Now onto part three of our week of thinking out loud about putting identity on the blockchain. In part one we found a problem that could be solved using some kind of identity infrastructure. In part two we came up with a model of digital identity that we could use to explore a potential solution to this problem. Now, we are going to think about how that model could connect with some kind of shared ledger in general and with a blockchain or, indeed, the blockchain.

Our starting point is to observe, as my colleague Steve Pannifer said in his presentation at the Cloud Identity Summit in New Orleans this week, a ledger is a record of transactions. Therefore, we must think about the identity transactions implied by the model that we looked at in part two before we start to think about how to store them in a shared ledger. We start by observing that identity transactions are the “CRUD” (that is the Creation, Reading, Updating and Deleting) of identities. Since our model includes three kinds of identities it admits the possibility of three distinct sets of CRUD transactions that might be stored in the shared ledger as shown in the picture below.


The first category relates to the mundane identity CRUD of people, things and organisations. We could take some physical characteristic of these such as a fingerprint, a photograph or a serial number and store these in a shared ledger. This may be a good thing to do, but my first thought about this is that actually we probably want to avoid storing such things in the ledger or at the very minimum storing them in unencrypted form. I have to spend some time thinking this through, but it’s not immediately obvious to me that storing the binding between the digital identity and the mundane identity on the ledger moves us forwards.

The second category relates to the digital identity CRUD. Remember from part two that I am imagining the digital identity as being, essentially, a key pair. We need to store the private key somewhere safe and provide an authentication mechanism so that control over the digital identity can be asserted. Then we need to provide the public key for a variety of uses. Now, a key pair sounds very much like a wallet on a block chain and it is certainly a plausible hypothesis that this could be an implementation of digital identity. However it suffers from the same general category of problem as does cryptocurrency, which is the problem of the storage and protection of the private key. Either you have to look after the private key yourself, which is a degree of responsibility that I for one am most unwilling to accept, or you have to trust somebody else to look after the private key for you (e.g. your bank).

In practice, this would mean that the key pair is held by some third-party and while the idea of having sovereign control of your digital identity in some sort of blockchain is an appealing prospect if you are a 20-year-old computer science major MIT, I remain unconvinced that is a mass-market solution especially in developing countries. Here, I feel that the example of M-PESA (as we were discussing on Twitter yesterday) is illustrative. M-PESA, which was launched remember by a telco not by a bank, stores cryptographic keys in the tamper-resistant SIM in a mobile phone and this strikes me as being the plausible mass-market solution. In an M-PESA-like system, the SIM generates the key pair and gives up the public key but the private key is never disclosed. Unfortunately this means that if you lose your SIM you may have messages that you can no longer read so we need a more sophisticated mechanism for a workable mass-market infrastructure!

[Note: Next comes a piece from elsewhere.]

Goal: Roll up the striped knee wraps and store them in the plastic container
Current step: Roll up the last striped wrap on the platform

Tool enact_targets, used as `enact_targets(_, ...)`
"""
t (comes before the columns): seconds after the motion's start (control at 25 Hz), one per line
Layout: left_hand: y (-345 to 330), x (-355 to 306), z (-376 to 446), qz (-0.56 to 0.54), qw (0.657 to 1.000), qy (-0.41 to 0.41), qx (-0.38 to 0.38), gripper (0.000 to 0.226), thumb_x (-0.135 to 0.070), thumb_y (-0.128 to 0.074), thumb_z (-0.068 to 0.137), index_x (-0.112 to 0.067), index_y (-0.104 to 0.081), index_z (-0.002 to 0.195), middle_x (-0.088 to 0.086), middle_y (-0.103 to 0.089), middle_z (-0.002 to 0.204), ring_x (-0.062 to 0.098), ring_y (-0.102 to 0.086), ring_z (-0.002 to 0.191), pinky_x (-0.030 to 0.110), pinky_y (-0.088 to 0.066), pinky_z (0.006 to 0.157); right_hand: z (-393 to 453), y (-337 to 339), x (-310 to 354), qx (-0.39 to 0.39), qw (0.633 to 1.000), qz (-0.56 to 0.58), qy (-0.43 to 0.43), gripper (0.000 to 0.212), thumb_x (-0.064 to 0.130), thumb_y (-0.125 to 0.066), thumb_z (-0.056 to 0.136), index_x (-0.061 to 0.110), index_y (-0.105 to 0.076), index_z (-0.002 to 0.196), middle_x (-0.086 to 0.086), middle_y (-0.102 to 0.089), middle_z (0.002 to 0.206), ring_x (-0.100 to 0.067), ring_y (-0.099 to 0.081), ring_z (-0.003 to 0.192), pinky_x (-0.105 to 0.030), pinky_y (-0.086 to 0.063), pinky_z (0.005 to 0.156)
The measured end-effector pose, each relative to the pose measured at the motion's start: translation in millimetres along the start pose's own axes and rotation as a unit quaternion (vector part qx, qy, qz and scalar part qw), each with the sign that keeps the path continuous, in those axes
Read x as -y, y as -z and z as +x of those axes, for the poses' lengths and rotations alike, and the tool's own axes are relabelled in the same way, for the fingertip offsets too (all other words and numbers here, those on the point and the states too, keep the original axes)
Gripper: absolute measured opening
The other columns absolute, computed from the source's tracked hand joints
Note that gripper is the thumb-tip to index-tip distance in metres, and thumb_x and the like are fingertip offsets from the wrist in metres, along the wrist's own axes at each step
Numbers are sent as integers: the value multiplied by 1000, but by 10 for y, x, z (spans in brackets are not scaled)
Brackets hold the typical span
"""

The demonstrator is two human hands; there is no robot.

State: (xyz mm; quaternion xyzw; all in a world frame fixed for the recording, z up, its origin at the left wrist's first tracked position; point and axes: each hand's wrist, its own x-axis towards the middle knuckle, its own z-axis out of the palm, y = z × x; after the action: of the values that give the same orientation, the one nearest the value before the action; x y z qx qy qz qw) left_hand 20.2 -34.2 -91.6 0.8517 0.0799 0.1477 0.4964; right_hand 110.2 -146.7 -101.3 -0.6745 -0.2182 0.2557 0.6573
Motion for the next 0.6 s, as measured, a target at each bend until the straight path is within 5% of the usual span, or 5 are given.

The third category relates to the virtual identity CRUD. Remember in the model that I sketched out in part two, I made the assumption that all transactions are between virtual identities. Now the transactions associated with a virtual identity, if they were to be stored in a shared ledger, would then provide a record of that virtual identity’s activities. Those virtual identities need not identify the binding between the digital identity and the mundane identity. So, I could have a digital identity that I use for work and one for home and one for play. I use my play identity to obtain an adult identity from some grown-up website and that identity might well contain attributes that it has obtained from other credentials (that I am over 18, for example) but not my name.

Then the history of that virtual identity is in effect a kind of reputation. If you ask me for my reputation on some sharing economy platform, I can point you to a entry in the shared ledger. This gives you a public key. You can do two things with this key right away. First of all, you can use it to encrypt a challenge for me (because in order to answer the challenge I must have control over the corresponding private key). Secondly, you can look through the ledger to find transactions associated with that public key (to find out, for example, when the virtual identity was created) and whether is has been deleted.

You can also check the digital signature on the virtual identity to confirm who created it (i.e., was it really Barclays Bank or AirBnB or whoever).

The ability to check the reputation of a counter-party in this way seems to me to one of the fundamental benefits of such an identity infrastructure and central to a functioning online economy.

If I find a seller labelled as John Doe, I really have no interest in discovering their underlying identity: that takes time and effort. If there are positive comments about them from people whose opinion I value then I will do business with John Doe. If there are negative comments, then I won’t. And it won’t matter to me whether John Doe has badge from the local council, the government or some other body’s approval. My decision will be based not on what anyone thinks, but on what everyone thinks.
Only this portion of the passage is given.